This - as usual - confuses behaviour with consciousness.
Humans bonded with ELIZA, but that didn't mean ELIZA was conscious. ELIZA was an automaton that mimicked certain behaviours that triggered certain emotional responses.
If you scale that up you get an LLM and/or a social media bot farm, both of which are much better at triggering responses than ELIZA was.
It's now trivial to create an automaton that play acts various moods, and if you give it a memory it will mimic relationship-related conversations.
But it doesn't need to be conscious to do that, and the parsimonious Occam's razor explanation of its behaviours is that it's more economic and credible to assume it's still an automaton with no self-awareness.
Otherwise you have to argue that much simpler systems, like PID thermostats, and pretty much every computer system, are conscious because they "experience" qualia that represent a varying state of the world, with memory.
The sneakiness in your example is choosing an example which mimics emotional bonding. Rhetorically that makes it look like a hypothetical robot is acting emotionally, which is one of the covert signals us mammals tend to associate with consciousness.
But the criticism stands. Feigning emotions well enough to fool other mammals isn't at all the same as experiencing them.
To really experience emotions you need a self-image quale which includes an emotional component. And since subjective experiences have no objective element that can be measured, we can never say for sure whether anything or anyone else actually is conscious.
We assume we are, because we experience it, and we assume others are by implication.
But there's a point where that assumption stops being reasonable, and that's where your cat robot exists.
I guess where I am coming from with my cat robot is that I believe behavior begets consciousness. Whatever behavior is happening, that must mean some internal representation of the world is driving it. Robots will never have human emotions but I believe that some robots /already/ have their own goals and internal representations of reality and models of themselves worth considering on their own terms. A roomba must know where it is in space. Just because it doesn’t feel ennui as well is hardly a shortcoming.
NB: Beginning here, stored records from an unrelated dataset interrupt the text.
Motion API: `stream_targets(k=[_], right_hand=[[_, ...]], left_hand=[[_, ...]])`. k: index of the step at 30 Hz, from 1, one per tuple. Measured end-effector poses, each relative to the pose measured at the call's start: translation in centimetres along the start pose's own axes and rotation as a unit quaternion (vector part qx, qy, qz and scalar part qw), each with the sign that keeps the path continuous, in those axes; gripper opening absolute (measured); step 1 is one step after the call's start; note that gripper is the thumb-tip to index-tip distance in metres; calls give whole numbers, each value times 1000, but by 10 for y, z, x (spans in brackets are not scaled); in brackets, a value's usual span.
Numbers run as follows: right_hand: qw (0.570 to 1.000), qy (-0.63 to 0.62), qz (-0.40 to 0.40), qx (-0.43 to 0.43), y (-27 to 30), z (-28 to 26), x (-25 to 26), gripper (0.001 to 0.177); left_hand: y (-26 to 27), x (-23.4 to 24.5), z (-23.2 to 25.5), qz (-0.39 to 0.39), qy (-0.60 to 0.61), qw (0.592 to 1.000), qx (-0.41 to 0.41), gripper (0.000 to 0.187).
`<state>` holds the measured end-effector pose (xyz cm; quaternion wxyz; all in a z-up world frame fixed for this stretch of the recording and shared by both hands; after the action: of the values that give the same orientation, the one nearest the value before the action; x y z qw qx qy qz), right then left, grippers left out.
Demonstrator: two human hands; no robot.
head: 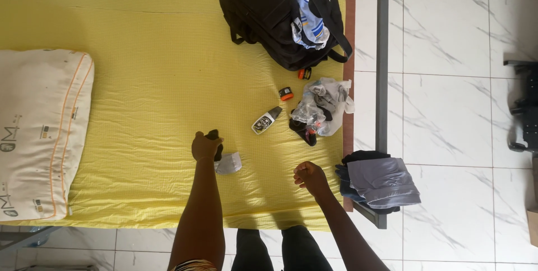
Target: Folding clothes and pairing socks on a bed.
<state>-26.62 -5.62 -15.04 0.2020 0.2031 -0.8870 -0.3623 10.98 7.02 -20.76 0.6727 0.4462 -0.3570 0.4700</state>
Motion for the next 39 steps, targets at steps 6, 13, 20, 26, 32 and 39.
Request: stream_targets(k=[6, 13, 20, 26, 32, 39], right_hand=[[1000, 9, -12, 8, 0, -16, -20, 16], [994, 50, -57, 73, -31, -20, -62, 18], [993, 76, -58, 64, -37, -32, -72, 16], [999, 16, -39, 23, -74, -9, -44, 14], [996, -33, 52, 61, -161, 6, 7, 12], [925, 129, 272, 233, -264, -42, 87, 23]], left_hand=[[6, -21, -12, 10, -18, 999, -32, 72], [40, -53, -28, -22, 21, 997, -73, 59], [108, -85, -5, -16, 118, 973, -198, 51], [179, -75, 48, -128, 163, 953, -220, 38], [227, -60, 83, -280, 193, 904, -260, 29], [241, -42, 71, -324, 202, 899, -216, 28]])
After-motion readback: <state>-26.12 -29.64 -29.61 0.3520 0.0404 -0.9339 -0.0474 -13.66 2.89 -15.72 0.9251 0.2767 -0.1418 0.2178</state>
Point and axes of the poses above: each hand's wrist, its own y-axis away from the middle knuckle, its own x-axis out of the back of the hand, z = x × y, the point moved 1 cm from there along -y, towards the middle knuckle, and after that the axes turned 14 degrees about z, right-handed, at the moved point
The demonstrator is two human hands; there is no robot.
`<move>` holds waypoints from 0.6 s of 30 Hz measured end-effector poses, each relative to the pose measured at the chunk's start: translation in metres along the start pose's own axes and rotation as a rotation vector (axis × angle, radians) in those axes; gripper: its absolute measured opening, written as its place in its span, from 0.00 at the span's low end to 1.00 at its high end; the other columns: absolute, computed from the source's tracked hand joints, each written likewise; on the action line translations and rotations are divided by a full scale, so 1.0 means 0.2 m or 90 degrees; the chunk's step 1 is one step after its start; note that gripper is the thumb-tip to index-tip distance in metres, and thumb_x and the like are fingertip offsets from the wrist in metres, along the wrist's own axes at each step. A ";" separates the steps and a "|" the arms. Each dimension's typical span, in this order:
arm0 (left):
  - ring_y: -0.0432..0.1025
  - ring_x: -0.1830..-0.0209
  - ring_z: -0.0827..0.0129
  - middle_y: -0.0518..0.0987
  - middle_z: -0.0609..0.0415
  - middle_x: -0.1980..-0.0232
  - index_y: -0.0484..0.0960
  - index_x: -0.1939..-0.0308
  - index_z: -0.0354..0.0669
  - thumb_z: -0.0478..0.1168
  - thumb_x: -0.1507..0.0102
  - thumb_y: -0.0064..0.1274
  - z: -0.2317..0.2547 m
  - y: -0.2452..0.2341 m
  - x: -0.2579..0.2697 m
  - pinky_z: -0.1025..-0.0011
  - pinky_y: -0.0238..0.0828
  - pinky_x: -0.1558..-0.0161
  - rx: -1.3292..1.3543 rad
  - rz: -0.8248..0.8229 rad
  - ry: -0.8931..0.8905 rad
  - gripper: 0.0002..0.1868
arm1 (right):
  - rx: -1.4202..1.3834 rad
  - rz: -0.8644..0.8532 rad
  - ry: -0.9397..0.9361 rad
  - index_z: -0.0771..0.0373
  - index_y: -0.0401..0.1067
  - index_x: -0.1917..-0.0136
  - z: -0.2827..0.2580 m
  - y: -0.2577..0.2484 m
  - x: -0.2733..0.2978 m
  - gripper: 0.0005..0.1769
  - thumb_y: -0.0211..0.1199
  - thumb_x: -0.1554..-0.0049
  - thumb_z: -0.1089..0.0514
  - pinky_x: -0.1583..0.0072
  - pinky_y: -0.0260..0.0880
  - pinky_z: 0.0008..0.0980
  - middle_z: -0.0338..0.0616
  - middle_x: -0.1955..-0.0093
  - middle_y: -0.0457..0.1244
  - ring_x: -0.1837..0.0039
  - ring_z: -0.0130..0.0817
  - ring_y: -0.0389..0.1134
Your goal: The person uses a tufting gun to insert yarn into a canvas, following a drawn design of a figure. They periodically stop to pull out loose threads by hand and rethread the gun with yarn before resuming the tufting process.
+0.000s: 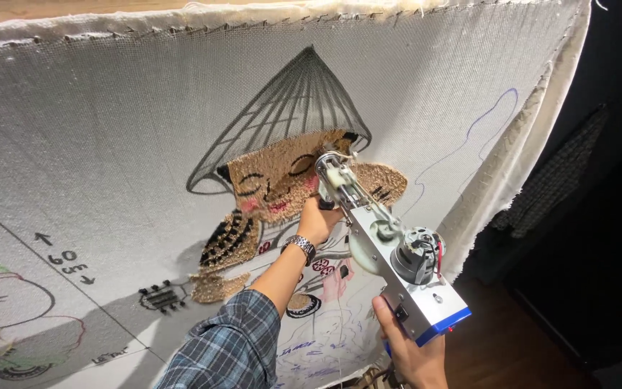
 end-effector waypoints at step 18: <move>0.69 0.76 0.75 0.81 0.53 0.68 0.82 0.61 0.33 0.32 0.43 0.66 0.15 0.04 0.07 0.71 0.65 0.73 -0.014 -0.021 -0.058 0.10 | -0.128 -0.080 -0.021 0.72 0.75 0.51 -0.16 -0.10 -0.01 0.12 0.68 0.45 0.60 0.67 0.63 0.29 0.42 0.72 0.63 0.71 0.29 0.63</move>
Point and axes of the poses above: each hand's wrist, its own x-axis away from the middle knuckle, its own y-axis out of the palm, z = x × y, the point moved 9 cm from there along -x, towards the middle knuckle
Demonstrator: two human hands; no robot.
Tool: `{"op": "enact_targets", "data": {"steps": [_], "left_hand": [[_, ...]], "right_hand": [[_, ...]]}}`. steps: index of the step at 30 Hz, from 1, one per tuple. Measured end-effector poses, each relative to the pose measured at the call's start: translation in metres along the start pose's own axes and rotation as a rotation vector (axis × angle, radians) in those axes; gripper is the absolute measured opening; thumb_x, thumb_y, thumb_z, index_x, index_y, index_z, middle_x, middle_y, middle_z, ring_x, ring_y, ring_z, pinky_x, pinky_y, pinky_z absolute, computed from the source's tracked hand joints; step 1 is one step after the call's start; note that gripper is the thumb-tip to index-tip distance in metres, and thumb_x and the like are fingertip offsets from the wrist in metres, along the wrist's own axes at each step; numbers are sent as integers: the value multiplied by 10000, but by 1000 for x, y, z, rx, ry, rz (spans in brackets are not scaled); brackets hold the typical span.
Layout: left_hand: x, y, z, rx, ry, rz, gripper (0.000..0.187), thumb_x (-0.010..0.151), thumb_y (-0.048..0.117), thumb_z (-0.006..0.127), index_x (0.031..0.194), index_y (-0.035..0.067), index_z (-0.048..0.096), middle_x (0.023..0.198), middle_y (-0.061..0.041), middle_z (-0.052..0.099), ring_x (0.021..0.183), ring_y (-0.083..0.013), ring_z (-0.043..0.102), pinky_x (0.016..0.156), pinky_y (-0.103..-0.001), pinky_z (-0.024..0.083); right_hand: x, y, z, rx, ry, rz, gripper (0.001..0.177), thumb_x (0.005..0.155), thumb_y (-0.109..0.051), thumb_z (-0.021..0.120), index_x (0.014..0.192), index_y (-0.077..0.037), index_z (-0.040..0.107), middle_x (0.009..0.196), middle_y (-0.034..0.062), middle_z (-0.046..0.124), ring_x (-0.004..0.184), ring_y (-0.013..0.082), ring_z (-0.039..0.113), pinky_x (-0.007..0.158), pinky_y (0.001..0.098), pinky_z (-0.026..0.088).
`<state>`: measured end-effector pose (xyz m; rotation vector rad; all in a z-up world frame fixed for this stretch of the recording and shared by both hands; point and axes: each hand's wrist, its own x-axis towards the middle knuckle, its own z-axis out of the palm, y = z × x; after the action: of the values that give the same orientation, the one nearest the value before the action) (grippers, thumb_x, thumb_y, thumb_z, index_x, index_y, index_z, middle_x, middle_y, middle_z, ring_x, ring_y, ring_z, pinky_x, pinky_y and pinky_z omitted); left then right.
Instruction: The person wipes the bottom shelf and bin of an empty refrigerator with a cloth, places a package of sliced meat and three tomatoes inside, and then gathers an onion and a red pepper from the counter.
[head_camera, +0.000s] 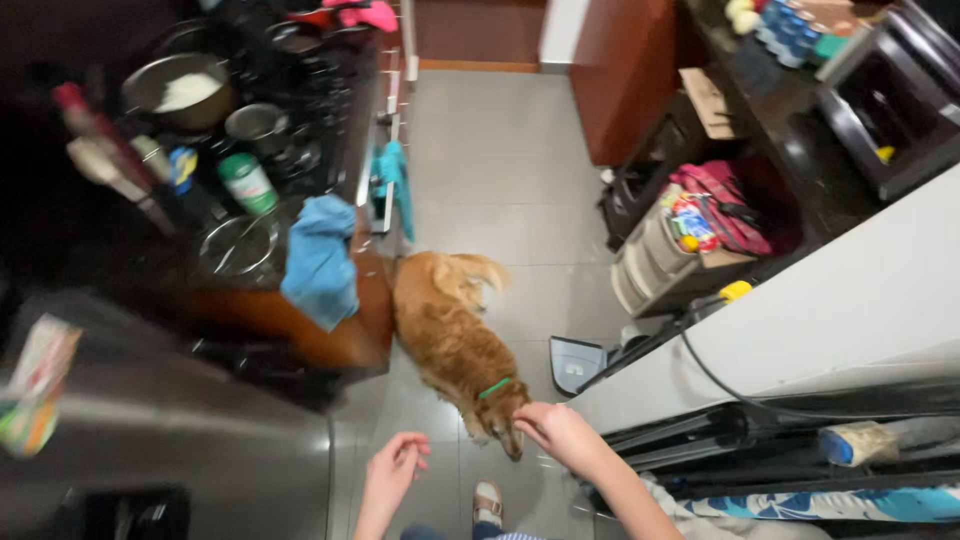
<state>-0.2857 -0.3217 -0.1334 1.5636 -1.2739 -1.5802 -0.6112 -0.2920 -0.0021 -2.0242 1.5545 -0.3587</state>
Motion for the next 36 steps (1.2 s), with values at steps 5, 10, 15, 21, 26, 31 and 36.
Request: {"op": "enact_targets", "data": {"steps": [5, 10, 15, 21, 26, 31, 36], "left_hand": [[30, -29, -2, 87, -118, -157, 213, 975, 129, 606, 1055, 149, 803, 887, 0, 876, 636, -96, 749, 528, -236, 569], [118, -70, -12, 91, -154, -283, 216, 925, 101, 631, 1031, 111, 819, 856, -26, 898, 585, -117, 740, 516, -223, 526], [221, -6, -29, 58, -272, -182, 240, 944, 64, 603, 1103, 89, 780, 947, -94, 899, 644, -144, 773, 506, -238, 559], [354, 47, -55, 69, -266, -11, 254, 953, 59, 567, 1104, 74, 771, 975, -130, 897, 666, -181, 800, 507, -264, 555], [386, 117, -41, -27, -251, -40, 284, 1008, 192, 576, 1066, -2, 776, 946, -206, 872, 650, -231, 772, 520, -282, 550], [409, 121, -7, -1, -324, -86, 325, 1001, 257, 564, 1057, 20, 779, 947, -204, 885, 644, -239, 780, 520, -294, 538], [419, 156, 18, 65, -399, -85, 313, 1004, 228, 565, 1027, 25, 802, 912, -140, 892, 626, -189, 769, 534, -267, 537]], "right_hand": [[24, 3, -7, 127, -18, 21, 214, 1045, -272, 557, 1010, -130, 714, 916, 39, 749, 807, 247, 706, 739, 365, 518], [78, 20, 1, 142, -13, 15, 163, 1037, -245, 577, 1005, -140, 698, 936, 60, 744, 839, 295, 700, 741, 382, 509], [152, 17, -49, 22, 54, 185, 197, 1040, -313, 558, 980, -239, 730, 894, -97, 762, 806, 178, 728, 698, 335, 511], [226, 33, -96, 18, 251, 243, 221, 1010, -421, 614, 996, -261, 765, 819, -141, 803, 764, 119, 771, 682, 290, 536], [223, 49, -110, 88, 345, 472, 295, 963, -500, 647, 757, -298, 708, 649, -184, 746, 620, 86, 738, 669, 257, 522], [234, 75, -129, 182, 343, 672, 286, 953, -445, 652, 725, -285, 715, 661, -207, 775, 646, 32, 750, 701, 224, 527], [280, 106, -167, 109, 350, 551, 311, 991, -429, 611, 721, -283, 657, 691, -138, 749, 653, 143, 714, 713, 285, 504]]}}
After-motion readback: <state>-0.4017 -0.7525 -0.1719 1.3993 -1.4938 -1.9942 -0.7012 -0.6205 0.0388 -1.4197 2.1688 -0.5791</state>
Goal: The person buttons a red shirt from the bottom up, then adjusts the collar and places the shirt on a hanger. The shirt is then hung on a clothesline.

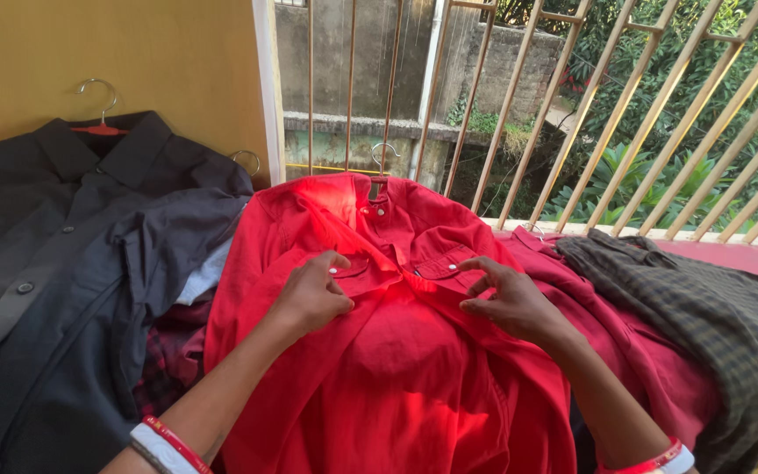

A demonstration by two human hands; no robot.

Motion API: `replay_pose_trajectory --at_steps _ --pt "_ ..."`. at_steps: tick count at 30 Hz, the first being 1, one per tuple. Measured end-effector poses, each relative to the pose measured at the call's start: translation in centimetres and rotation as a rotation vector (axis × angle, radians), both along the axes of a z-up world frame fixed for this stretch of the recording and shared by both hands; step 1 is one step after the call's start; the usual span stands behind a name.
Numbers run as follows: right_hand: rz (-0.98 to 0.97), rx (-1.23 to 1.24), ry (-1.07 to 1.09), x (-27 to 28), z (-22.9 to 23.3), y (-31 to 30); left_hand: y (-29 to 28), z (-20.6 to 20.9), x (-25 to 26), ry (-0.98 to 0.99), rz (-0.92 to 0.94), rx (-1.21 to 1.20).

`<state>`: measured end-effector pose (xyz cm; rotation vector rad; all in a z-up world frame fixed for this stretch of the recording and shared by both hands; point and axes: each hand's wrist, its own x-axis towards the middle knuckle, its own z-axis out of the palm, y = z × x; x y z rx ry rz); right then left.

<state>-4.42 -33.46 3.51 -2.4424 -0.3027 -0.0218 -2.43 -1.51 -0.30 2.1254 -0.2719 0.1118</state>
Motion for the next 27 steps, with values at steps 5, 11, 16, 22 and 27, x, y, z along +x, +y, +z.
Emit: replay_pose_trajectory --at_steps 5,11,16,22,27 --pt "-0.041 0.148 0.07 -1.3 0.7 1.7 -0.7 0.7 -0.9 -0.118 0.121 0.012" --pt "0.173 0.52 0.112 -2.7 1.0 3.6 -1.9 1.9 -2.3 -0.247 0.178 0.031" --pt "0.106 0.666 0.098 -4.0 -2.2 6.6 -4.0 -0.3 -4.7 -0.237 0.044 0.023" --pt "-0.124 0.503 0.044 -5.8 -5.9 9.5 -4.9 -3.0 -5.5 -0.222 0.037 -0.026" --pt "-0.159 0.447 0.016 -6.7 -4.8 9.6 -4.1 -2.8 -5.3 -0.198 -0.001 -0.039"
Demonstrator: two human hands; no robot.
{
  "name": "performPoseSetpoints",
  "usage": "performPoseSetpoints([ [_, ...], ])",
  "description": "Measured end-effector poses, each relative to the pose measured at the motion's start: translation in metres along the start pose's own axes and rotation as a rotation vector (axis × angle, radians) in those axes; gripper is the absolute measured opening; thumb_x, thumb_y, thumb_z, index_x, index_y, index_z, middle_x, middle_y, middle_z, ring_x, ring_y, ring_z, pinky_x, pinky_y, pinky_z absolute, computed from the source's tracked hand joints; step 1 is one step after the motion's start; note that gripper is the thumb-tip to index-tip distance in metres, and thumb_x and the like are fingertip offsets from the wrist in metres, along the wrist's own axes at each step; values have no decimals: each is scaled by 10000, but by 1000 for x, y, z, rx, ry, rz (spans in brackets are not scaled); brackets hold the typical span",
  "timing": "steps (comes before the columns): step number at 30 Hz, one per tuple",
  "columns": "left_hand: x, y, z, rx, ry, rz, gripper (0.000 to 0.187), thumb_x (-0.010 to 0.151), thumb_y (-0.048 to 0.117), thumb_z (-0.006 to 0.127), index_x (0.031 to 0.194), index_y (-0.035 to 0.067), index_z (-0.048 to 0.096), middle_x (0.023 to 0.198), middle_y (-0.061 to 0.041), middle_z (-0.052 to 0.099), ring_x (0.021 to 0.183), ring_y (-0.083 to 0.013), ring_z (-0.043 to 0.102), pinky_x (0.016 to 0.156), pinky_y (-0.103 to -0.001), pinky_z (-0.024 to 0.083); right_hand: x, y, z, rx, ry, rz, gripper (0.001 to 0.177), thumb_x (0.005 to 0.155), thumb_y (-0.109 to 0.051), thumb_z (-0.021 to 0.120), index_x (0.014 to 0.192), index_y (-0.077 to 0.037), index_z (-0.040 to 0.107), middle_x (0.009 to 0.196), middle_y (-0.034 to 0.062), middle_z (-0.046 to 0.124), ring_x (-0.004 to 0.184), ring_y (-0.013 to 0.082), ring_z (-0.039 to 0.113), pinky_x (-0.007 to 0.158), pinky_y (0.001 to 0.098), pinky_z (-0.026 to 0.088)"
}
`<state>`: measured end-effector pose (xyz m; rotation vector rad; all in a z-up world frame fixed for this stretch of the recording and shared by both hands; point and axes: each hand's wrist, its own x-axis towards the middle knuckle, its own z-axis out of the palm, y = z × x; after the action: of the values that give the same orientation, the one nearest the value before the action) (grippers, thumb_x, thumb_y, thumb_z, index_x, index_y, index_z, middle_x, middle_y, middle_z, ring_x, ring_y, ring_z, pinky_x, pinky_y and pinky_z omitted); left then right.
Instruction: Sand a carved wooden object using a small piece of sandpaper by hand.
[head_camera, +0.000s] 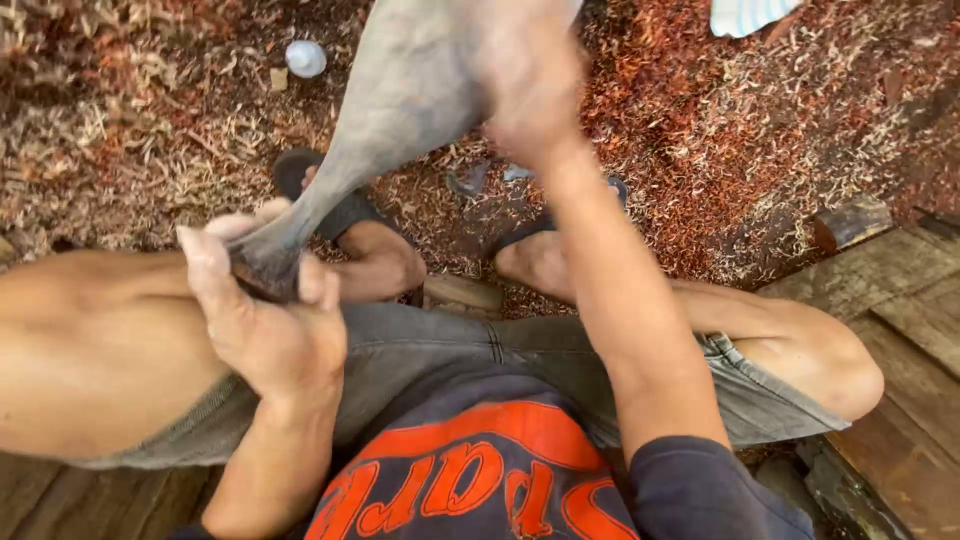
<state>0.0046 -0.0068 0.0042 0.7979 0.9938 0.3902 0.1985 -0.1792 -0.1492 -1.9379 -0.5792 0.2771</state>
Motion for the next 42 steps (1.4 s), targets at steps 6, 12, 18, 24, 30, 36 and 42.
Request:
performPoseSetpoints([
  [6, -6, -15, 23, 329, -163, 353, 545, 1029, 421, 710, 1325, 51, 441, 1225, -179, 597, 684, -160, 541, 575, -270, 465, -40, -83, 29, 55, 41, 98, 316, 1049, -246, 514, 1268, -81, 670, 1236, 110, 683, 1178, 224, 596, 1068, 401, 407],
  [12, -10, -23, -2, 643, -222, 602, 496, 1019, 383, 744, 1272, 19, 523, 1119, -68, 555, 865, -126, 534, 773, -247, 469, -30, 54, -7, -20, 220, 49, 356, 1108, -253, 427, 1243, -23, 664, 1182, 150, 698, 1142, 264, 645, 1032, 435, 493],
  [18, 1, 6, 4, 925, -374, 725, 385, 940, 272, 774, 1118, -16, 591, 982, -61, 599, 808, -143, 572, 726, -259, 484, -32, -51, 32, 4, 336, 77, 426, 1057, -272, 432, 1368, 10, 511, 1338, 187, 557, 1267, 332, 543, 1113, 484, 413],
  [24, 6, 14, 2, 599, -275, 310, 245, 932, 177, 729, 1024, -1, 588, 832, -77, 586, 645, -128, 493, 608, -257, 398, -21, -15, 13, -97, 159, 303, 369, 1090, -246, 364, 1310, -42, 580, 1260, 159, 598, 1200, 293, 581, 1035, 453, 399],
  [30, 4, 2, 3, 71, -163, -71, 178, 987, 229, 599, 998, 94, 483, 713, -93, 498, 493, -155, 418, 474, -299, 369, -17, -58, 21, 199, 288, 71, 303, 1101, -154, 433, 1271, -29, 650, 1103, 146, 748, 1076, 220, 703, 938, 371, 577],
  [36, 5, -9, -10, -47, -112, -204, 248, 1012, 329, 571, 1085, 93, 547, 707, -104, 504, 509, -177, 424, 506, -317, 381, 10, -4, 8, -59, 194, -144, 191, 1047, -133, 507, 1057, -46, 677, 1018, 98, 675, 1026, 219, 582, 895, 425, 424],
  [42, 7, -8, 1, -21, -121, -82, 281, 1075, 312, 558, 1185, 54, 583, 766, -84, 504, 576, -158, 432, 511, -290, 357, -16, -37, 40, 46, 252, 40, 177, 1049, -112, 473, 927, -38, 579, 846, 102, 571, 796, 215, 552, 699, 373, 429],
])
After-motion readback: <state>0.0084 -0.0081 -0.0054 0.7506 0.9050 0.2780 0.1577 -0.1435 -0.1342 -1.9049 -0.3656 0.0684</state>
Our brains are very complicated models of the world that attempt to mirror reality. That is what it means to be able to navigate physical space and provide for ourselves in nature. Our nature includes an incredibly complex social sphere and we have emotions to help us better navigate it. Animals we domesticate are clued into human emotions, others are not. I bet slugs have less of a sense of “I” but they still have some kind of an experience. I bet a tree has even less. It’s a sliding scale—each organism has just enough awareness for the task at hand.
The fact that we have a large emotional catalogue and a (some could say overly developed) sense of self is a curiosity more than a hard problem. It’s “I am a strange loop”, not “I am an ineffable indescribable inscrutable untouchable loop”.